**REQUIRED ACTION:** Return all of the material that follows, keeping each line exactly as it is.

**RECORDED INFORMATION:**

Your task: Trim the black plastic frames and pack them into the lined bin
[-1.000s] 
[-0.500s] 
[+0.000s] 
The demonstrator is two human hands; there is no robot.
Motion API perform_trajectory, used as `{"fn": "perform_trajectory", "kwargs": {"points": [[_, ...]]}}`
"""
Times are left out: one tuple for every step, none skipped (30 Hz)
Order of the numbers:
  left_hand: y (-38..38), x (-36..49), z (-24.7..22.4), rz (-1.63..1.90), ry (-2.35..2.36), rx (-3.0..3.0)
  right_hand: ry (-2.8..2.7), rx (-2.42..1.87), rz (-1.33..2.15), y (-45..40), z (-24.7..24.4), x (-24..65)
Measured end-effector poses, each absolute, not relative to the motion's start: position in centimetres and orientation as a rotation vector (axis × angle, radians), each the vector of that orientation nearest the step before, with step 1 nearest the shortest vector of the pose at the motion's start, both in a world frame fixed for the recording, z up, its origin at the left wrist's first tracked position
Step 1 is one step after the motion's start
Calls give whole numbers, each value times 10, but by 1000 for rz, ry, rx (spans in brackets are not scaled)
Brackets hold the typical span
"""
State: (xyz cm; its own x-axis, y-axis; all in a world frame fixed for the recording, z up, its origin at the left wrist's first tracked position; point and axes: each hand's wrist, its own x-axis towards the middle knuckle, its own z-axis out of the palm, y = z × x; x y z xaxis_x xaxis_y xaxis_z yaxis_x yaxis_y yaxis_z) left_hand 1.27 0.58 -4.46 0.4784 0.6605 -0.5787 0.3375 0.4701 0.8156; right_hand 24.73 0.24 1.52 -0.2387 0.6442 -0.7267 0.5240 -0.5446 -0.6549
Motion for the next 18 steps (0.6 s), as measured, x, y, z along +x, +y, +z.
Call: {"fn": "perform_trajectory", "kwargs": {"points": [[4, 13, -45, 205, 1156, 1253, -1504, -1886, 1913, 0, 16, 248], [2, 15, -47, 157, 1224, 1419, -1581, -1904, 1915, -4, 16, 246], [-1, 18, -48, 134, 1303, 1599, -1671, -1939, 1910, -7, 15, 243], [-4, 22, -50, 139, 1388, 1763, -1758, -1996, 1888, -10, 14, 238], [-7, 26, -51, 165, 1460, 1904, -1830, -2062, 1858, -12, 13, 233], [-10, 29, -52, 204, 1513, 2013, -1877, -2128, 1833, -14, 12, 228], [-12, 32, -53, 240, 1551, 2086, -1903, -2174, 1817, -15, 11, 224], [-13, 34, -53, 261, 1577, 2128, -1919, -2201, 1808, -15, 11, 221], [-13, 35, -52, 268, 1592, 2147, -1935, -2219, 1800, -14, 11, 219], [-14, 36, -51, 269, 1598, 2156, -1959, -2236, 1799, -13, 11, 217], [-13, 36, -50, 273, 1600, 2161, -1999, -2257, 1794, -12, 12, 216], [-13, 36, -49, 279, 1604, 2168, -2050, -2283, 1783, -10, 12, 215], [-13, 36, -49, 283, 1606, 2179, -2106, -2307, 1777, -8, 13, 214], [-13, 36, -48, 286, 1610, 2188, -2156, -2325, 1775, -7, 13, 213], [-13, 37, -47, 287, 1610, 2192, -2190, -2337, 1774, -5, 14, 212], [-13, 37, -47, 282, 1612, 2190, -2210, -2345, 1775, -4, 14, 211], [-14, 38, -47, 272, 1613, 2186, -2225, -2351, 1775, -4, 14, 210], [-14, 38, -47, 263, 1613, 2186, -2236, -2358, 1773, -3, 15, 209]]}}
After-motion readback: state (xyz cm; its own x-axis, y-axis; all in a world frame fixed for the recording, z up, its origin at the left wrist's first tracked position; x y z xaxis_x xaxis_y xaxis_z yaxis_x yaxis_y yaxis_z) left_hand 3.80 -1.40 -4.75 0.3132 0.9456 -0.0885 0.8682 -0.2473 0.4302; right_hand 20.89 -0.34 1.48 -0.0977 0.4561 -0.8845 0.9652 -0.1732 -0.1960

**ANSWER TO THE EXERCISE:**
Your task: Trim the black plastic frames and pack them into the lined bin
[-1.000s] 
[-0.500s] 
[+0.000s] 
The demonstrator is two human hands; there is no robot.
Motion API perform_trajectory, used as `{"fn": "perform_trajectory", "kwargs": {"points": [[_, ...]]}}`
"""
Times are left out: one tuple for every step, none skipped (30 Hz)
Order of the numbers:
  left_hand: y (-38..38), x (-36..49), z (-24.7..22.4), rz (-1.63..1.90), ry (-2.35..2.36), rx (-3.0..3.0)
  right_hand: ry (-2.8..2.7), rx (-2.42..1.87), rz (-1.33..2.15), y (-45..40), z (-24.7..24.4), x (-24..65)
Measured end-effector poses, each absolute, not relative to the motion's start: position in centimetres and orientation as a rotation vector (axis × angle, radians), each the vector of that orientation nearest the step before, with step 1 nearest the shortest vector of the pose at the motion's start, both in a world frame fixed for the recording, z up, its origin at the left wrist's first tracked position
Step 1 is one step after the motion's start
Calls give whole numbers, each value times 10, but by 1000 for rz, ry, rx (spans in brackets are not scaled)
Brackets hold the typical span
"""
State: (xyz cm; its own x-axis, y-axis; all in a world frame fixed for the recording, z up, its origin at the left wrist's first tracked position; point and axes: each hand's wrist, its own x-axis towards the middle knuckle, its own z-axis out of the palm, y = z × x; x y z xaxis_x xaxis_y xaxis_z yaxis_x yaxis_y yaxis_z) left_hand 1.27 0.58 -4.46 0.4784 0.6605 -0.5787 0.3375 0.4701 0.8156; right_hand 24.73 0.24 1.52 -0.2387 0.6442 -0.7267 0.5240 -0.5446 -0.6549
Motion for the next 18 steps (0.6 s), as measured, x, y, z along +x, +y, +z.
Call: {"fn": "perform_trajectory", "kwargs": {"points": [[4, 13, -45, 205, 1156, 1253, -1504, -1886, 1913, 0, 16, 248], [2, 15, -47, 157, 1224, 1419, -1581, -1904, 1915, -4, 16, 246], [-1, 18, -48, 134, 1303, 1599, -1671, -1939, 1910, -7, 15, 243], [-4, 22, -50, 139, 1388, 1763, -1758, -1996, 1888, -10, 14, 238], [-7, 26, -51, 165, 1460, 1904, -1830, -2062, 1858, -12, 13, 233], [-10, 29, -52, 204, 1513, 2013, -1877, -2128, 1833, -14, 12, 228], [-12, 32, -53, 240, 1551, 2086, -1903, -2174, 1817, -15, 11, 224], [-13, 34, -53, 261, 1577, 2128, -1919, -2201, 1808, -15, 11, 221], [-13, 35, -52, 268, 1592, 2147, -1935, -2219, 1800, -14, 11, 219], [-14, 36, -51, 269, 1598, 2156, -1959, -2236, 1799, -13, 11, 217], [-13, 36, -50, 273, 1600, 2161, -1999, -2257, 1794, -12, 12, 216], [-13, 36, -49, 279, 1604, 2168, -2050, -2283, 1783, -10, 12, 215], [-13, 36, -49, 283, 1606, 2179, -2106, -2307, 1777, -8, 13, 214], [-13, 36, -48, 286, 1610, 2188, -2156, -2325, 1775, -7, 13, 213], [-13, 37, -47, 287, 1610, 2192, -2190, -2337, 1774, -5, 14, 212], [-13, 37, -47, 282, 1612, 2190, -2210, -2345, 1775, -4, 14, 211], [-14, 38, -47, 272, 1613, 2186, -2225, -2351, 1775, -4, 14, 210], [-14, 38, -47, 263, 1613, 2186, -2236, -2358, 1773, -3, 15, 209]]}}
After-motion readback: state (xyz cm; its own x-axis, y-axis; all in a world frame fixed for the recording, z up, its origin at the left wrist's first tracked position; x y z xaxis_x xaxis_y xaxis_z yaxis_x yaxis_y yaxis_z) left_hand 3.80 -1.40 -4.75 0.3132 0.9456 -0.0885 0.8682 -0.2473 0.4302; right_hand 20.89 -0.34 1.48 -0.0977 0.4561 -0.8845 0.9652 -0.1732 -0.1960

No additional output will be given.